Exercise description |
Once you reach the line with "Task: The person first", transcribe it and every line after it to the end of the records, exactly, but not the pictures.

○ ○ ○

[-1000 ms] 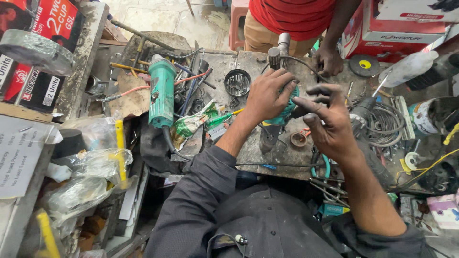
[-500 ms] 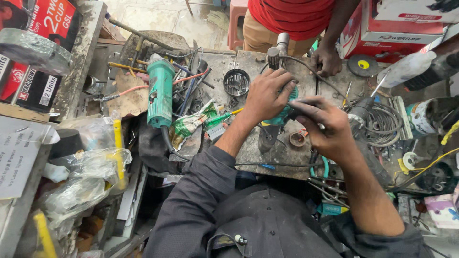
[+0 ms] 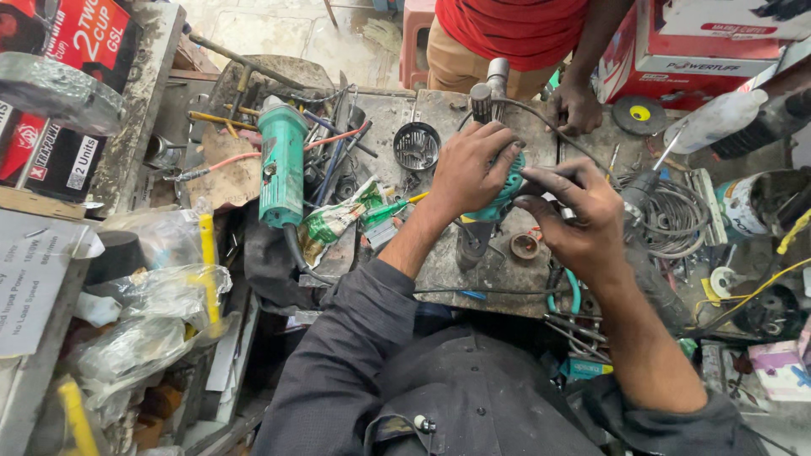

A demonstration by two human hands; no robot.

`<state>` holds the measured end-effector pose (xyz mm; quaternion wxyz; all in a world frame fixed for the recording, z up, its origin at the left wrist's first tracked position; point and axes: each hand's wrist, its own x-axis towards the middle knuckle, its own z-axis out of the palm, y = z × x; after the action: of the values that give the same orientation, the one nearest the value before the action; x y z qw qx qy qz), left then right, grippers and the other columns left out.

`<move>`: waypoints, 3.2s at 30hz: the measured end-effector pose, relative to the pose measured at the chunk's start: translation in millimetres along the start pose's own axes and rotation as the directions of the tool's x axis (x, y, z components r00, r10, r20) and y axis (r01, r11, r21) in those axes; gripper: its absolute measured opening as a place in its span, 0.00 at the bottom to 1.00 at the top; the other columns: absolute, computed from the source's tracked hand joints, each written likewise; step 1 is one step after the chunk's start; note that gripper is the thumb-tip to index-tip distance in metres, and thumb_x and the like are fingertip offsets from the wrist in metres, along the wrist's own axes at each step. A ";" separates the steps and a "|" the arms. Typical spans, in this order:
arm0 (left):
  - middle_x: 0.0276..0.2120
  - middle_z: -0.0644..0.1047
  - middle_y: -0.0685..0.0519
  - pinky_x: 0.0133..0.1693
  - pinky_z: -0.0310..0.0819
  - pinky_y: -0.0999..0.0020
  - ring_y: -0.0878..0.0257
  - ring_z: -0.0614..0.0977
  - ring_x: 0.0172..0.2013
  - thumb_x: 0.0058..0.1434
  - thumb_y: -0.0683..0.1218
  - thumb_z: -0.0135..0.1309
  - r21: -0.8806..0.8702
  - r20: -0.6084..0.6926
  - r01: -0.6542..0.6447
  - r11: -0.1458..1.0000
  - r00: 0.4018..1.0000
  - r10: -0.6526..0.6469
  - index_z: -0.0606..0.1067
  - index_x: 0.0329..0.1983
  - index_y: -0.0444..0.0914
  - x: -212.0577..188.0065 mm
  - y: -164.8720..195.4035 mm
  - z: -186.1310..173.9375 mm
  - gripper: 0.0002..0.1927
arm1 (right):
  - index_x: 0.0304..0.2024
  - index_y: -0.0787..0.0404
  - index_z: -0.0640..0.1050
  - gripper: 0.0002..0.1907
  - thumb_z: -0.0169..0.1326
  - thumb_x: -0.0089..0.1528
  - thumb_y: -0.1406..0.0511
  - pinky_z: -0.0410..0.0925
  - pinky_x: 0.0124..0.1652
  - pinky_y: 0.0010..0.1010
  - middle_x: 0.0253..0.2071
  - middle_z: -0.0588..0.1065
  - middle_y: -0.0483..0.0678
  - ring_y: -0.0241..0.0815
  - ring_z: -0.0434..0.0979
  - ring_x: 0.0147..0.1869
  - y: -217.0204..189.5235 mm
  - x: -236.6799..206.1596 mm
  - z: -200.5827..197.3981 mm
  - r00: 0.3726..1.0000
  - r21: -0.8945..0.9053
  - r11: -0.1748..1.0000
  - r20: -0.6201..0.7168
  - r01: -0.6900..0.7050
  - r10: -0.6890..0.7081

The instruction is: The person works on a green electric angle grinder at a cluttered workbench, holding the tool body and turning, fitting and tightening its components by hand while a second person across the table assists with parts. The person continues manipulating the tool's housing and attachments throughout the episode.

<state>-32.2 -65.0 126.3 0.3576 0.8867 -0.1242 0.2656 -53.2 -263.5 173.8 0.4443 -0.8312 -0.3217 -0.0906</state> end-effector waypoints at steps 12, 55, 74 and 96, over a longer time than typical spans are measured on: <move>0.38 0.78 0.52 0.44 0.72 0.54 0.50 0.78 0.42 0.66 0.49 0.52 -0.005 -0.006 0.000 1.000 1.000 0.000 0.79 0.42 0.41 -1.8 -0.3 0.7 0.09 | 0.53 0.59 0.77 0.19 0.67 0.61 0.71 0.71 0.44 0.31 0.46 0.75 0.48 0.41 0.78 0.43 -2.1 -5.3 3.5 0.995 0.025 0.998 -0.080 0.064 -0.062; 0.36 0.77 0.51 0.43 0.72 0.53 0.49 0.78 0.41 0.66 0.49 0.52 -0.003 -0.026 0.053 0.999 0.998 -0.053 0.77 0.39 0.40 0.0 3.1 0.7 0.08 | 0.57 0.62 0.75 0.20 0.59 0.63 0.74 0.73 0.54 0.29 0.49 0.79 0.45 0.33 0.79 0.54 51.9 7.0 2.1 0.939 0.521 0.829 0.343 -0.205 0.017; 0.49 0.79 0.47 0.54 0.74 0.65 0.59 0.81 0.49 0.71 0.50 0.47 -0.591 -0.024 0.299 0.749 0.922 -0.387 0.73 0.57 0.36 -17.8 -45.5 8.0 0.18 | 0.61 0.65 0.70 0.18 0.61 0.71 0.72 0.73 0.51 0.24 0.44 0.81 0.50 0.35 0.82 0.48 21.5 -9.4 13.0 0.984 0.215 0.976 -0.176 0.023 0.015; 0.44 0.83 0.45 0.50 0.77 0.62 0.52 0.85 0.47 0.56 0.37 0.58 -0.437 0.216 0.378 0.816 0.925 -0.313 0.80 0.48 0.37 -66.1 -151.5 45.2 0.15 | 0.59 0.68 0.69 0.16 0.61 0.74 0.74 0.70 0.47 0.21 0.45 0.79 0.51 0.32 0.78 0.47 5.2 132.2 65.3 0.993 0.157 0.984 0.063 0.089 -0.100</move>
<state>-7.5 13.4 -24.0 0.5951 0.7964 -0.0453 0.0976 43.9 -153.5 189.5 0.4907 -0.7809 -0.3823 -0.0572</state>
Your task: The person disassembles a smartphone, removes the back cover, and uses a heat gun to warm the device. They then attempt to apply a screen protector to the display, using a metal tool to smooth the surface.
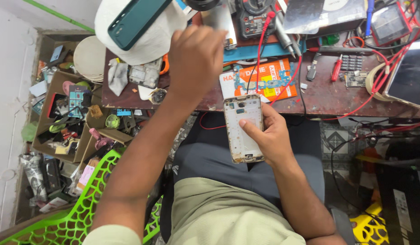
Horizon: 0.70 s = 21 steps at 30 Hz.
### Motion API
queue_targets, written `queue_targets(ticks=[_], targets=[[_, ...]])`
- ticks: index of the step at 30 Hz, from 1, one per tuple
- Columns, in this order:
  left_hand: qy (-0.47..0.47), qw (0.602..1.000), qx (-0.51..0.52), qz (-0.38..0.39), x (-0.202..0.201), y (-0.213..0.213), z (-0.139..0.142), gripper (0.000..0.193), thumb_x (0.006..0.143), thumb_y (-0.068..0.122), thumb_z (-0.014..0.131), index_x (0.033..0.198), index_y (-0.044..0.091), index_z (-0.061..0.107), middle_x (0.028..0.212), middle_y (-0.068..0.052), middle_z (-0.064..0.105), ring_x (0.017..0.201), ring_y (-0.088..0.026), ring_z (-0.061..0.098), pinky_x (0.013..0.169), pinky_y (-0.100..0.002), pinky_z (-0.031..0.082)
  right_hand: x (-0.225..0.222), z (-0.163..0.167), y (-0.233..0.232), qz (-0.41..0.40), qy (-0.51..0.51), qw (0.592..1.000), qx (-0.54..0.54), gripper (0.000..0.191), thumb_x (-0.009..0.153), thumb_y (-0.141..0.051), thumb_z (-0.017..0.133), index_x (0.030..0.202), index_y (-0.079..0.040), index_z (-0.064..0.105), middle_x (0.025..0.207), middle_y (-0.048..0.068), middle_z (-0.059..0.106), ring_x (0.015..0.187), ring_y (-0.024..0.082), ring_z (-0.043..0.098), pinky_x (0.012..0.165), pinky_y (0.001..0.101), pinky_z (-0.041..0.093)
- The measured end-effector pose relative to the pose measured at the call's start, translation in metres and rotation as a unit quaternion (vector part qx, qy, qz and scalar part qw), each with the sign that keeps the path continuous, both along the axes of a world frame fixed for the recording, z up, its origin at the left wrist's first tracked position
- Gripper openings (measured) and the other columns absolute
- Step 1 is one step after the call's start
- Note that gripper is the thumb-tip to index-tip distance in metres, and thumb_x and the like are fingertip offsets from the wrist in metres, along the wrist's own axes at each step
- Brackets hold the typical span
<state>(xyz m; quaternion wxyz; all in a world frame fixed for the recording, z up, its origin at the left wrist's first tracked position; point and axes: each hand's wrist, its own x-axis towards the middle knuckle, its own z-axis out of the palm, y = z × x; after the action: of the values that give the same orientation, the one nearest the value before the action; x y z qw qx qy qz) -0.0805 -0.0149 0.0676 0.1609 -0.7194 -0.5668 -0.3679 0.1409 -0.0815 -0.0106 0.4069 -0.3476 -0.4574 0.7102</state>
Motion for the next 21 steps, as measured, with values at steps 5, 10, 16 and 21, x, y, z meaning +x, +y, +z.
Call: queue_targets(ticks=[5,10,16,21], targets=[[-0.078,0.978,-0.117,-0.153,0.012,-0.063,0.002,0.028,0.089,0.034,0.082,0.106,0.012,0.075,0.103,-0.001,0.071,0.099,-0.025,0.066,0.088,-0.041,0.046,-0.004,-0.003,0.0,0.003,0.011,1.0,0.013,0.037,0.092,0.002,0.07,0.128,0.003,0.061,0.114,0.008,0.072,0.101,0.012,0.07,0.089,0.0287,0.059],[-0.043,0.98,-0.095,-0.167,0.016,-0.083,0.0,0.024,0.088,0.024,0.083,0.106,0.009,0.076,0.104,0.0,0.072,0.096,-0.019,0.065,0.085,-0.041,0.043,-0.006,-0.003,-0.006,0.01,0.003,1.0,0.012,0.037,0.094,0.002,0.07,0.13,0.004,0.061,0.113,0.007,0.071,0.1,0.01,0.068,0.087,0.0272,0.058],[0.043,0.99,-0.019,-0.133,0.018,-0.093,-0.007,0.018,0.096,0.017,0.08,0.108,0.007,0.07,0.111,-0.002,0.067,0.105,-0.019,0.064,0.093,-0.041,0.044,-0.007,-0.001,-0.011,-0.001,-0.024,0.999,0.046,0.037,0.095,0.002,0.07,0.13,0.004,0.06,0.113,0.006,0.07,0.1,0.009,0.068,0.088,0.026,0.057],[0.081,0.99,-0.026,-0.114,0.02,-0.092,-0.018,0.019,0.099,0.019,0.074,0.109,0.008,0.064,0.108,-0.004,0.059,0.103,-0.023,0.059,0.089,-0.043,0.042,-0.007,-0.005,-0.018,-0.004,-0.06,0.995,0.074,0.038,0.095,0.002,0.071,0.131,0.003,0.059,0.112,0.005,0.07,0.101,0.008,0.067,0.088,0.0245,0.056]])
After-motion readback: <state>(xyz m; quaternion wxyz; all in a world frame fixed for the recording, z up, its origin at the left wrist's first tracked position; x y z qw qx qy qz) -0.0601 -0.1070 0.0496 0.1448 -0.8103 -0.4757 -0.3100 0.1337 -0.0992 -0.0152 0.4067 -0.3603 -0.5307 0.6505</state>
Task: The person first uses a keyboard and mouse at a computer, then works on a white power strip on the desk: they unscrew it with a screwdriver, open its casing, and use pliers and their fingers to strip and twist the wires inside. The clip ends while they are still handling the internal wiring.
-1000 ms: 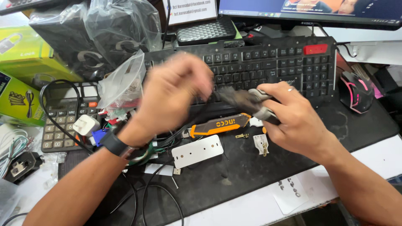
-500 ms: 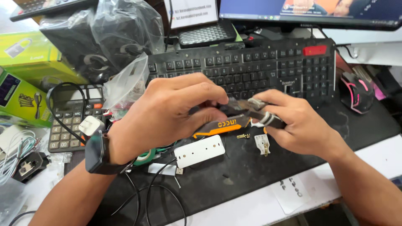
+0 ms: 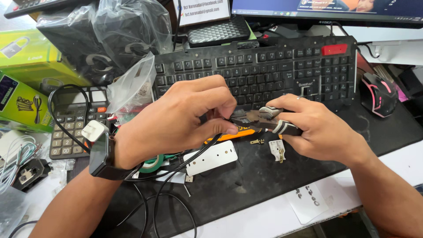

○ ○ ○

Reply to the task |
Task: The person first uses a keyboard and mouse at a computer, then works on a white power strip on the desk: they unscrew it with a screwdriver, open its casing, and use pliers and their fingers to strip and twist the wires inside. The clip ends while they are still handling the internal wiring.
-1000 ms: 
-500 ms: 
+0 ms: 

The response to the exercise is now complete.